And yes, I know that he has to explain what he’s doing for legal purposes so that I don’t sue him incase something goes wrong. His know-it-all attitude was simply not appreciated while I was hitting a 14 out of 10 on the pain scale.

The epidural took about 20 minutes to fully kick in. And even then, it barely took the edge off. I still felt every contraction, and I still needed to breath and groan through every wave that hit me. The contractions were about 2 minutes long at this point, and I thought I would be in labor for ever. I only had about 30 seconds of rest between each contraction, and I needed every single break I could get.

After you were born, Daddy told me that the monitor that was watching my contractions would sometimes go off of the scale. I couldn’t believe how much I felt them even after the epidural. Labor continued like this from 2 AM until about 6 AM on September 8. The resident checked my cervix at about 4 AM; 9 cm. Around 6 AM I entered a slight rest period.
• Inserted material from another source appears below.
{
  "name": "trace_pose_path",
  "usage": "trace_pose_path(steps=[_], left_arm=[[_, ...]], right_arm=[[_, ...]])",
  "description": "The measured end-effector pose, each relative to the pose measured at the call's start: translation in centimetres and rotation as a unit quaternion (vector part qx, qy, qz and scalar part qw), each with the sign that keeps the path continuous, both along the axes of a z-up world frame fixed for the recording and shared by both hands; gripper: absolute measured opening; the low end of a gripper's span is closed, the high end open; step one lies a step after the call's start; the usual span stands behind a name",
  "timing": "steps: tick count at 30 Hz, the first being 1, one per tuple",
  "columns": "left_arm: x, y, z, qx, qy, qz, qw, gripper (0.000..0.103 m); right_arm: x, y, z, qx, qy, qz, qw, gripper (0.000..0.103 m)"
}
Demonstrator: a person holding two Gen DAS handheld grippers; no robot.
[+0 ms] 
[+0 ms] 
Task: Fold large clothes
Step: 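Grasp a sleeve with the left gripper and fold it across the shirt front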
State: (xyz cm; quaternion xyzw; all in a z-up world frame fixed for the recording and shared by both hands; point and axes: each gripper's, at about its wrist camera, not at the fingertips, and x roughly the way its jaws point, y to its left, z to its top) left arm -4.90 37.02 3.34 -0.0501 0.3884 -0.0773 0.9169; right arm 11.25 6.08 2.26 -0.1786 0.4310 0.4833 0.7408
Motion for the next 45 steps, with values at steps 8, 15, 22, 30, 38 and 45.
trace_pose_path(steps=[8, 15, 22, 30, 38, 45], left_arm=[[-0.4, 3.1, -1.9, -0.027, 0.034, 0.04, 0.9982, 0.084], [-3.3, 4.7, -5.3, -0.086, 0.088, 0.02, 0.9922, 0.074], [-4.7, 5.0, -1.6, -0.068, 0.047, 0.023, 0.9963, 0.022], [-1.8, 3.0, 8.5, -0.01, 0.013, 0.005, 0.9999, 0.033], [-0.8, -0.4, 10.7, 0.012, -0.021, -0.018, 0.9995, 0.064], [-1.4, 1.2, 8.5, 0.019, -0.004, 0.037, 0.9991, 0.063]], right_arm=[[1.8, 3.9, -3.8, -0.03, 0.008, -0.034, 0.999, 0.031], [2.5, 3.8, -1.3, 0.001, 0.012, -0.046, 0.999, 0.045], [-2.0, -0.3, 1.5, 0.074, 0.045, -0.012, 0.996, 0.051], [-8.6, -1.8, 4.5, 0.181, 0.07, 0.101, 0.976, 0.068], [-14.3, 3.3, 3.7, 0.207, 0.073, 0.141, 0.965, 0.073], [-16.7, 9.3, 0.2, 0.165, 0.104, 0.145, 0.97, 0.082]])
The contractions had just about stopped, and I could actually talk and communicate like a human again. The three of us, your Dad, Sarah, and I all slept until 8:30 AM.

Our daytime nurse, Debbie, came to check on me at 8:30. She noted that I had been laying on my left side for a few hours, and was worried that the epidural would have settled on that side; leaving my right side completely open to pain. I assured here that it was not the case, and that my right side was actually completely numb, and my left was the one that needed a little extra assistance.
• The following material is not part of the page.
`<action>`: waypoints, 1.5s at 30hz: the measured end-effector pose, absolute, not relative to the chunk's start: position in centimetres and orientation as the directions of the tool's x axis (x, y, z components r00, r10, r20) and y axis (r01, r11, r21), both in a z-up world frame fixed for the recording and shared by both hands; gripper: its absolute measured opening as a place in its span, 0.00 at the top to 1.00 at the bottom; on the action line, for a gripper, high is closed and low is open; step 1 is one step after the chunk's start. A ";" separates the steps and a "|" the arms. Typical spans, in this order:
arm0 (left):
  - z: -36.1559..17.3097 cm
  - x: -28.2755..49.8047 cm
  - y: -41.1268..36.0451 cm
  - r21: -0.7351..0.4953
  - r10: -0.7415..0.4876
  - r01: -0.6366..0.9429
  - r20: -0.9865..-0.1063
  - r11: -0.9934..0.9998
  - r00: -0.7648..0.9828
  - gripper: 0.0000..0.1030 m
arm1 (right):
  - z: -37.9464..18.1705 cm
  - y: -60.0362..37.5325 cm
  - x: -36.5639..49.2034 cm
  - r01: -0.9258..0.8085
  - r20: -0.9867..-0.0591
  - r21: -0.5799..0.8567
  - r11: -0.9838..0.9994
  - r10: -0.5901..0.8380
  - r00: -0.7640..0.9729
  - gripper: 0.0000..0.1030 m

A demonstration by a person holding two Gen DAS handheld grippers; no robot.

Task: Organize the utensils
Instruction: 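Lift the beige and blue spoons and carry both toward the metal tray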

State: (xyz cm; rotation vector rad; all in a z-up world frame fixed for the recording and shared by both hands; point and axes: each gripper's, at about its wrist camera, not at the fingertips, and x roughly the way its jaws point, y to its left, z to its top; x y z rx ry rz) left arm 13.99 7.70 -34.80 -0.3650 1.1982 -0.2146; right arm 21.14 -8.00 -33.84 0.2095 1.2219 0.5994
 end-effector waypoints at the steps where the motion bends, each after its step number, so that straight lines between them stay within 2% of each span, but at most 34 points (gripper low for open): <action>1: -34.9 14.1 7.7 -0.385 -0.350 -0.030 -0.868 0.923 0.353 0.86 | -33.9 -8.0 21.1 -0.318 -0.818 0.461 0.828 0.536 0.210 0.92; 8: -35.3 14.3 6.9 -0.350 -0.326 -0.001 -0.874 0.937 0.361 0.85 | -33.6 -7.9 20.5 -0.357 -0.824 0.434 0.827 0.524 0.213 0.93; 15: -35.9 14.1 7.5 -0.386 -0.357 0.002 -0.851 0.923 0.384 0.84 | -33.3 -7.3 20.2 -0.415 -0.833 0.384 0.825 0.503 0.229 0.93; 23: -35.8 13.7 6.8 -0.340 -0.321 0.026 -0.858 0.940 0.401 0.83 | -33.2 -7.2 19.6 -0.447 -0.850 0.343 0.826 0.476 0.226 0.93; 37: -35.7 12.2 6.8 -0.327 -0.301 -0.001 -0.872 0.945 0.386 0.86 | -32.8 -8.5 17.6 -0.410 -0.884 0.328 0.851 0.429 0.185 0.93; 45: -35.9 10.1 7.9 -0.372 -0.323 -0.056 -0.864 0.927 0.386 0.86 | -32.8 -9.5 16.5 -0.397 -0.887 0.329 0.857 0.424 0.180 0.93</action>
She acknowledged what I told her, and asked me to roll over on my back so she could check my cervix to see if I had dilated any further. With Daddy and Sarah’s help, I rolled onto my back for yet another cervical exam.
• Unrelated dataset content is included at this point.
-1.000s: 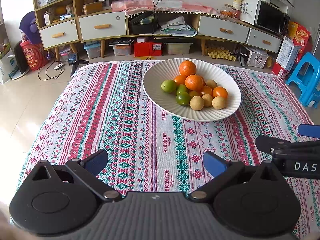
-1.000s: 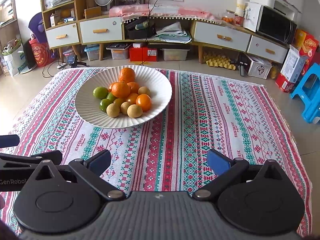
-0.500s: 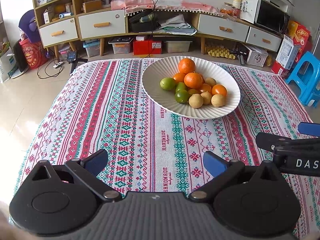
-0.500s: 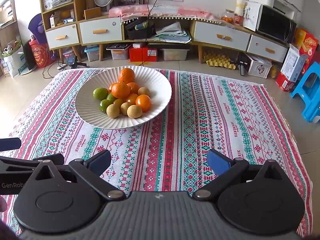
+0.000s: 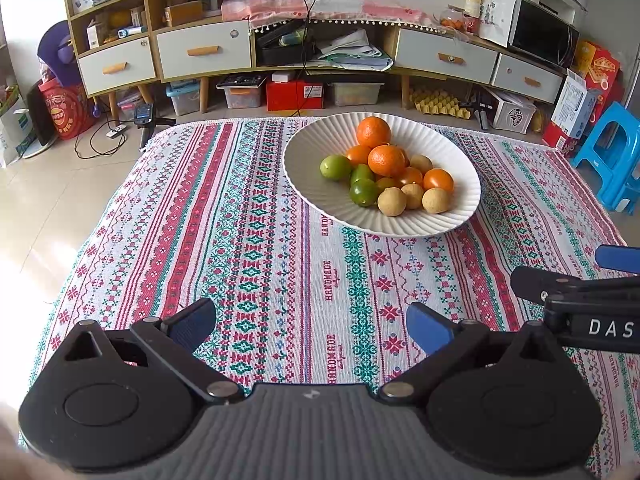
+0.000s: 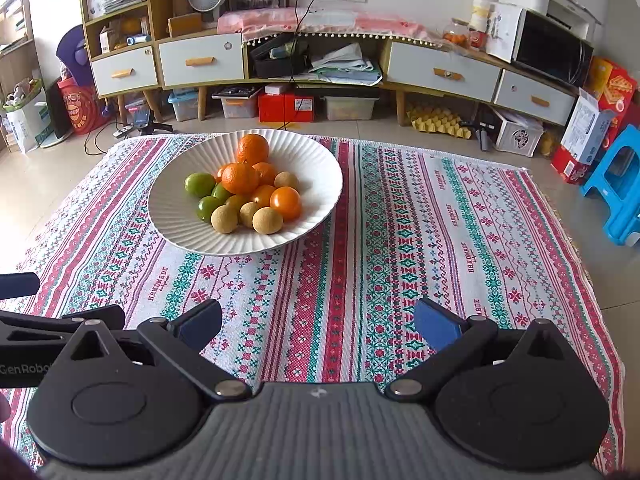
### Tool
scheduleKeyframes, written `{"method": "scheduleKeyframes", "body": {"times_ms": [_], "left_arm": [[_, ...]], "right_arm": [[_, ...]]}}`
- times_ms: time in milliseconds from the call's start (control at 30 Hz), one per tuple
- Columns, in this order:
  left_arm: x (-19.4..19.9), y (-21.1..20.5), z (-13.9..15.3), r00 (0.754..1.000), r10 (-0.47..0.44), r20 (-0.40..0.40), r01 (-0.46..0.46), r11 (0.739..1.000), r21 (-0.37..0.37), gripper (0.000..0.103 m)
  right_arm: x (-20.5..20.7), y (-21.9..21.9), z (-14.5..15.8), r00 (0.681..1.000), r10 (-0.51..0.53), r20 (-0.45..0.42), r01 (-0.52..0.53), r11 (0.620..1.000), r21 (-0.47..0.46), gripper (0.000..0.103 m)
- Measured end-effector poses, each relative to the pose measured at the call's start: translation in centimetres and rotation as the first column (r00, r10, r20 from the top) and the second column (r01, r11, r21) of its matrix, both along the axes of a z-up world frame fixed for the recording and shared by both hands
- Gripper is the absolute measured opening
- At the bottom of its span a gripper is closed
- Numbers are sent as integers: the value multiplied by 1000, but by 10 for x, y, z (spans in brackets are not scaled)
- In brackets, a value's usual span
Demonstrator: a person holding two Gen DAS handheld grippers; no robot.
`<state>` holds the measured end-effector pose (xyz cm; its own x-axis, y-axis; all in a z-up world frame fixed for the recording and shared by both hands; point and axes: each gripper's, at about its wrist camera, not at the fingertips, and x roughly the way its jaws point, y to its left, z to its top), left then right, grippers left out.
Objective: Organize fruits
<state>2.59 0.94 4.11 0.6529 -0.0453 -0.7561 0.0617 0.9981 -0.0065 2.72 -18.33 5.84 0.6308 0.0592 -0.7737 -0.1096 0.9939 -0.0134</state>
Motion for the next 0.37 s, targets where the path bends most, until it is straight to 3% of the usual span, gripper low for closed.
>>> {"method": "scheduleKeyframes", "body": {"times_ms": [367], "left_arm": [[-1, 1, 0, 1000, -8, 8, 8, 1000, 5, 102]], "right_arm": [[-1, 0, -2, 1000, 4, 2, -4, 1000, -4, 102]]}}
“Oh! Oh, yep. I see your baby’s head. He’s got a lot of hair. Okay, it’s go time.”

“Mkay, great,” I said, trying to roll over onto my right side so I could keep sleeping.

“No, no honey, you’re having a baby now. You can’t go back to sleep.”

“Oh, okay,” as I rolled to my back.

Debbie left to grab another nurse and the daytime on-call doctor and resident. I don’t remember the name of the resident who was there, but the doctor who delivered you was Dr. Rogotzke. They entered the room all at once, decked out in scrubs and surgical gowns and masks. The doctor raised the table and removed the foot of the bed, and though I was in a daze I heard her ask, “Okay Megan, are you ready to have this baby?”

I must have said yes, because the next thing I knew Debbie was directing Sarah and Daddy how to hold my legs as I pushed. The epidural had completely numbed me, and I couldn’t feel anything as I pushed. Dr. Rogotzke coached me to curl around you as I pushed through the contractions that would bring you into your first breath of life.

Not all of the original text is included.